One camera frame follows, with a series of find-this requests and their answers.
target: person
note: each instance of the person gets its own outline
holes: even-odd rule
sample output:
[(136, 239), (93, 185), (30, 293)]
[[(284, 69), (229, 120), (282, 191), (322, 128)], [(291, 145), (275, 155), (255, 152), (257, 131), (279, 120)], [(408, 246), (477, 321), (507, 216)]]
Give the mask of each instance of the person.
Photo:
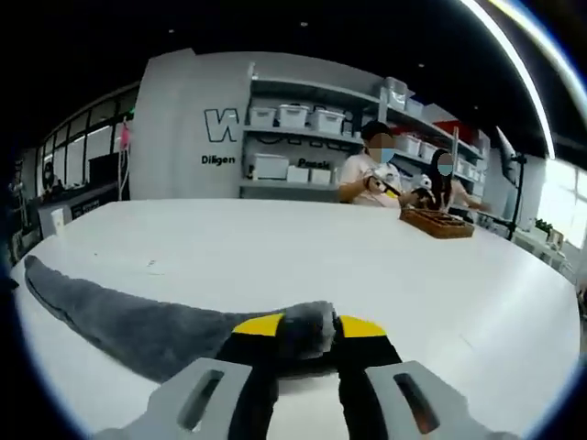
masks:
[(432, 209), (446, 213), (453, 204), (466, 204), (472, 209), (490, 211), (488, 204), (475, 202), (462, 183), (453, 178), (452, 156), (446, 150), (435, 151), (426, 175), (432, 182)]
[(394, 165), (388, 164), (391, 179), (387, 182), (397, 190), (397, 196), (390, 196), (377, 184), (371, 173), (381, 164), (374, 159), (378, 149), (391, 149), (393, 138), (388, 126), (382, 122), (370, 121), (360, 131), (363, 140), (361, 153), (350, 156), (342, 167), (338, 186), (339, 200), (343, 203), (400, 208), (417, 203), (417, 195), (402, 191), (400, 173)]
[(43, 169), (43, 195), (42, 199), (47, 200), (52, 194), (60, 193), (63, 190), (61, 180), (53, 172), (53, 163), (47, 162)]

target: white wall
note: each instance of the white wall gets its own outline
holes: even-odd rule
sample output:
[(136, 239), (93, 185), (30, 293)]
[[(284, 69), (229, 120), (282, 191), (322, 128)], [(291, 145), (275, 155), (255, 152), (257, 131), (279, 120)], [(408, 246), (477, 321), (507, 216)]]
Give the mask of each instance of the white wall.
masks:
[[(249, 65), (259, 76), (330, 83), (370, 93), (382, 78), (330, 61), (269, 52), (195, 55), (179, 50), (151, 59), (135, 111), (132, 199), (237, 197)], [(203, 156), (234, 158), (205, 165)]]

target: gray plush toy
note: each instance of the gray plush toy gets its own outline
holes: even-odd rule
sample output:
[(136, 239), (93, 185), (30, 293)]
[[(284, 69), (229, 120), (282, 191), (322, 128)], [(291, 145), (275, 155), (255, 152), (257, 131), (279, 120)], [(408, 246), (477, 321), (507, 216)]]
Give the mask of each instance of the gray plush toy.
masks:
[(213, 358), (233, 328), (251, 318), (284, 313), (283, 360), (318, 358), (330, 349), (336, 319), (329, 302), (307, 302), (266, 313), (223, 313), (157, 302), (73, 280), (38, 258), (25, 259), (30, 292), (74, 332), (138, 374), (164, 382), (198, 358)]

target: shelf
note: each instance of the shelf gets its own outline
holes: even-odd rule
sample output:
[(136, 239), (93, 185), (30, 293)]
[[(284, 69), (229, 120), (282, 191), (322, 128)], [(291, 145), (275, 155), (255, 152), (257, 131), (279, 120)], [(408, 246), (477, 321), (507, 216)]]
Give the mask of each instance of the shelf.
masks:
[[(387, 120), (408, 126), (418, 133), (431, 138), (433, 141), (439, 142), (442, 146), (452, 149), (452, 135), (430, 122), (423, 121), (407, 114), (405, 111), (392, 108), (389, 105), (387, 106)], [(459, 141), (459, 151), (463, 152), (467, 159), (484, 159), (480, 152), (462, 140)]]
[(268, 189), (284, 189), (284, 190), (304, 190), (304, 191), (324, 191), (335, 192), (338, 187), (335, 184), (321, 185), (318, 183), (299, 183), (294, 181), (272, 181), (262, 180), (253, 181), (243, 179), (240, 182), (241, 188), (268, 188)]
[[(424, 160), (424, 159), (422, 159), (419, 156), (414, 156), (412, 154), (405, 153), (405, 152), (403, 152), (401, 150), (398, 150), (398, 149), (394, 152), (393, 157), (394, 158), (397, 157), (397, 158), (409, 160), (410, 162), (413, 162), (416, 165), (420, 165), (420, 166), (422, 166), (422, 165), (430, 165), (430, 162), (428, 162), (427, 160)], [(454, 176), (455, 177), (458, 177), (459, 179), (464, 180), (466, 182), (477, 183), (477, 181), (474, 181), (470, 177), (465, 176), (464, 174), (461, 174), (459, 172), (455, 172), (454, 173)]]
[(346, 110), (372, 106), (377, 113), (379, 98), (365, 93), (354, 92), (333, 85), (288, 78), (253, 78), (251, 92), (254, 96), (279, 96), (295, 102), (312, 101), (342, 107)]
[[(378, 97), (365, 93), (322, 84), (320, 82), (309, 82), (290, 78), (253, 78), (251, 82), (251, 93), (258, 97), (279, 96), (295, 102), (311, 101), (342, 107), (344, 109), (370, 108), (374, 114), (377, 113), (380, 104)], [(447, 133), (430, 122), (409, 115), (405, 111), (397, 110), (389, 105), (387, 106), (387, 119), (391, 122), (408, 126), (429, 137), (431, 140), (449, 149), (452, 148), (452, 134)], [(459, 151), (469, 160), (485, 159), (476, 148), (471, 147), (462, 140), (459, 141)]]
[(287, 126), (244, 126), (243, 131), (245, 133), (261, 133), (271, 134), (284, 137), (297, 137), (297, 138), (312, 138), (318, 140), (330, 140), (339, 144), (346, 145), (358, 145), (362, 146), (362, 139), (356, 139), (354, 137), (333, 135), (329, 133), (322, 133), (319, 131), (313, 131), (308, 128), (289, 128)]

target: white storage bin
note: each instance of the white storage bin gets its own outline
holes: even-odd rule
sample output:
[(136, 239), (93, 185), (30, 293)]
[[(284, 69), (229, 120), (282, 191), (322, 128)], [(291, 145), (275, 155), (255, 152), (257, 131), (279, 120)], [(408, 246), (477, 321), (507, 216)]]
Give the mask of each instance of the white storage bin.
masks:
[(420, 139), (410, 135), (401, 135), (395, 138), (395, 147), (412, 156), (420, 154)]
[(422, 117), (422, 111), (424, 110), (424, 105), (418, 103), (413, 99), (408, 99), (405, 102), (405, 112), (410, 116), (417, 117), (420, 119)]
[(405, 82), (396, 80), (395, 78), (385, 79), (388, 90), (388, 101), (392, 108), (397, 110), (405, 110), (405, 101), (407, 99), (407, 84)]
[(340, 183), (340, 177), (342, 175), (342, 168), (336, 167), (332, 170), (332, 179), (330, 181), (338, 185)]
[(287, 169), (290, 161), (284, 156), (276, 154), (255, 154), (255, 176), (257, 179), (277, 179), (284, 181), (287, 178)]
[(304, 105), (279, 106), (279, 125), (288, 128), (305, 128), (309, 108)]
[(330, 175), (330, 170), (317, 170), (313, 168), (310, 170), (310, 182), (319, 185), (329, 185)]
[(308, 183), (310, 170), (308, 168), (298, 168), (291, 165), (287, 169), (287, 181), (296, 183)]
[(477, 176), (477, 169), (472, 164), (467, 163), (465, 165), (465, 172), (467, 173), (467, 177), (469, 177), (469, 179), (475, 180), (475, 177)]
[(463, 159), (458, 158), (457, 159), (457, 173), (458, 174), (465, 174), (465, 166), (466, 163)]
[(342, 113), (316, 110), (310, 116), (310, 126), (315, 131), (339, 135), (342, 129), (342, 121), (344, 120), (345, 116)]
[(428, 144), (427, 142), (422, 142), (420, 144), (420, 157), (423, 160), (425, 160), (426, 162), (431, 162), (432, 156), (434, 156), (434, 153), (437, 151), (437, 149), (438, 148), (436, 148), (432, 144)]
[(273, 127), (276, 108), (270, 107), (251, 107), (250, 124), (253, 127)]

> **DIRECTIONS**
A faithful copy of the records above is needed, with the pictures left out.

> **ANSWER TO THIS PROBLEM**
One camera frame follows, with a series of find-this requests and their answers.
target: person
note: each instance of the person gets its own outline
holes: even-odd rule
sample output:
[(136, 239), (93, 185), (30, 293)]
[[(284, 69), (229, 120), (282, 191), (322, 128)], [(291, 145), (275, 155), (255, 152), (257, 131), (279, 120)], [(408, 246), (477, 321), (507, 216)]]
Give the mask of each instance of the person.
Photo:
masks:
[(432, 209), (446, 213), (453, 204), (466, 204), (472, 209), (490, 211), (488, 204), (475, 202), (462, 183), (453, 178), (452, 156), (446, 150), (435, 151), (426, 175), (432, 182)]
[(394, 165), (388, 164), (391, 179), (387, 182), (397, 190), (397, 196), (390, 196), (377, 184), (371, 173), (381, 164), (374, 159), (378, 149), (391, 149), (393, 138), (388, 126), (382, 122), (370, 121), (360, 131), (363, 140), (361, 153), (350, 156), (342, 167), (338, 186), (339, 200), (343, 203), (400, 208), (417, 203), (417, 195), (402, 191), (400, 173)]
[(43, 169), (43, 195), (42, 199), (47, 200), (52, 194), (60, 193), (63, 190), (61, 180), (53, 172), (53, 163), (47, 162)]

target: white wall
note: each instance of the white wall gets its own outline
holes: even-odd rule
sample output:
[(136, 239), (93, 185), (30, 293)]
[[(284, 69), (229, 120), (282, 191), (322, 128)], [(291, 145), (275, 155), (255, 152), (257, 131), (279, 120)], [(408, 246), (477, 321), (507, 216)]]
Give the mask of each instance of the white wall.
masks:
[[(249, 65), (259, 76), (330, 83), (370, 93), (382, 78), (330, 61), (269, 52), (195, 55), (179, 50), (151, 59), (135, 111), (132, 199), (237, 197)], [(203, 156), (234, 158), (205, 165)]]

target: gray plush toy
note: each instance of the gray plush toy gets its own outline
holes: even-odd rule
sample output:
[(136, 239), (93, 185), (30, 293)]
[[(284, 69), (229, 120), (282, 191), (322, 128)], [(291, 145), (275, 155), (255, 152), (257, 131), (279, 120)], [(408, 246), (477, 321), (507, 216)]]
Give the mask of each instance of the gray plush toy.
masks:
[(213, 358), (233, 328), (251, 318), (284, 313), (283, 360), (318, 358), (330, 349), (336, 319), (329, 302), (307, 302), (266, 313), (223, 313), (157, 302), (73, 280), (38, 258), (25, 259), (30, 292), (74, 332), (138, 374), (164, 382), (198, 358)]

target: shelf
note: each instance of the shelf gets its own outline
holes: even-odd rule
sample output:
[(136, 239), (93, 185), (30, 293)]
[[(284, 69), (229, 120), (282, 191), (322, 128)], [(291, 145), (275, 155), (255, 152), (257, 131), (279, 120)], [(408, 246), (477, 321), (507, 216)]]
Give the mask of each instance of the shelf.
masks:
[[(387, 120), (408, 126), (418, 133), (431, 138), (433, 141), (439, 142), (442, 146), (452, 149), (452, 135), (430, 122), (423, 121), (407, 114), (405, 111), (392, 108), (389, 105), (387, 106)], [(459, 141), (459, 151), (463, 152), (467, 159), (484, 159), (480, 152), (462, 140)]]
[(268, 189), (284, 189), (284, 190), (304, 190), (304, 191), (324, 191), (335, 192), (338, 187), (335, 184), (321, 185), (318, 183), (299, 183), (294, 181), (272, 181), (262, 180), (253, 181), (243, 179), (240, 182), (241, 188), (268, 188)]
[[(424, 160), (424, 159), (422, 159), (419, 156), (414, 156), (412, 154), (405, 153), (405, 152), (403, 152), (401, 150), (398, 150), (398, 149), (394, 152), (393, 157), (394, 158), (397, 157), (397, 158), (409, 160), (410, 162), (413, 162), (416, 165), (420, 165), (420, 166), (422, 166), (422, 165), (430, 165), (430, 162), (428, 162), (427, 160)], [(454, 176), (455, 177), (458, 177), (459, 179), (464, 180), (466, 182), (477, 183), (477, 181), (474, 181), (470, 177), (465, 176), (464, 174), (461, 174), (459, 172), (455, 172), (454, 173)]]
[(346, 110), (372, 106), (377, 113), (379, 98), (365, 93), (354, 92), (333, 85), (288, 78), (253, 78), (251, 92), (254, 96), (279, 96), (295, 102), (312, 101), (342, 107)]
[[(378, 97), (365, 93), (322, 84), (320, 82), (309, 82), (290, 78), (253, 78), (251, 82), (251, 93), (258, 97), (279, 96), (295, 102), (311, 101), (342, 107), (344, 109), (370, 108), (374, 114), (377, 113), (380, 104)], [(447, 133), (430, 122), (409, 115), (405, 111), (397, 110), (389, 105), (387, 106), (387, 119), (391, 122), (408, 126), (429, 137), (431, 140), (449, 149), (452, 148), (452, 134)], [(459, 151), (469, 160), (485, 159), (476, 148), (471, 147), (462, 140), (459, 141)]]
[(287, 126), (244, 126), (243, 131), (245, 133), (261, 133), (271, 134), (284, 137), (297, 137), (297, 138), (312, 138), (318, 140), (330, 140), (339, 144), (346, 145), (358, 145), (362, 146), (362, 139), (356, 139), (354, 137), (333, 135), (329, 133), (322, 133), (319, 131), (313, 131), (308, 128), (289, 128)]

target: white storage bin
note: each instance of the white storage bin gets its own outline
holes: even-odd rule
sample output:
[(136, 239), (93, 185), (30, 293)]
[[(284, 69), (229, 120), (282, 191), (322, 128)], [(291, 145), (275, 155), (255, 152), (257, 131), (279, 120)], [(408, 246), (477, 321), (507, 216)]]
Give the mask of each instance of the white storage bin.
masks:
[(420, 139), (410, 135), (401, 135), (395, 138), (395, 147), (412, 156), (420, 154)]
[(422, 117), (422, 111), (424, 110), (424, 105), (418, 103), (413, 99), (408, 99), (405, 102), (405, 112), (410, 116), (417, 117), (420, 119)]
[(405, 82), (396, 80), (395, 78), (385, 79), (388, 90), (388, 101), (392, 108), (397, 110), (405, 110), (405, 101), (407, 99), (407, 84)]
[(340, 183), (340, 177), (342, 175), (342, 168), (336, 167), (332, 170), (332, 179), (330, 181), (338, 185)]
[(287, 169), (290, 161), (284, 156), (276, 154), (255, 154), (255, 176), (257, 179), (277, 179), (284, 181), (287, 178)]
[(304, 105), (279, 106), (279, 125), (288, 128), (305, 128), (309, 108)]
[(330, 175), (330, 170), (317, 170), (313, 168), (310, 170), (310, 182), (319, 185), (329, 185)]
[(308, 183), (310, 170), (308, 168), (298, 168), (291, 165), (287, 169), (287, 181), (296, 183)]
[(477, 176), (477, 169), (472, 164), (467, 163), (465, 165), (465, 172), (467, 173), (467, 177), (469, 177), (469, 179), (475, 180), (475, 177)]
[(463, 159), (458, 158), (457, 159), (457, 173), (458, 174), (465, 174), (465, 166), (466, 163)]
[(342, 113), (316, 110), (310, 116), (310, 126), (315, 131), (339, 135), (342, 129), (342, 121), (344, 120), (345, 116)]
[(428, 144), (427, 142), (422, 142), (420, 144), (420, 157), (423, 160), (425, 160), (426, 162), (431, 162), (432, 156), (434, 156), (434, 153), (437, 151), (437, 149), (438, 148), (436, 148), (432, 144)]
[(273, 127), (276, 108), (270, 107), (251, 107), (250, 124), (253, 127)]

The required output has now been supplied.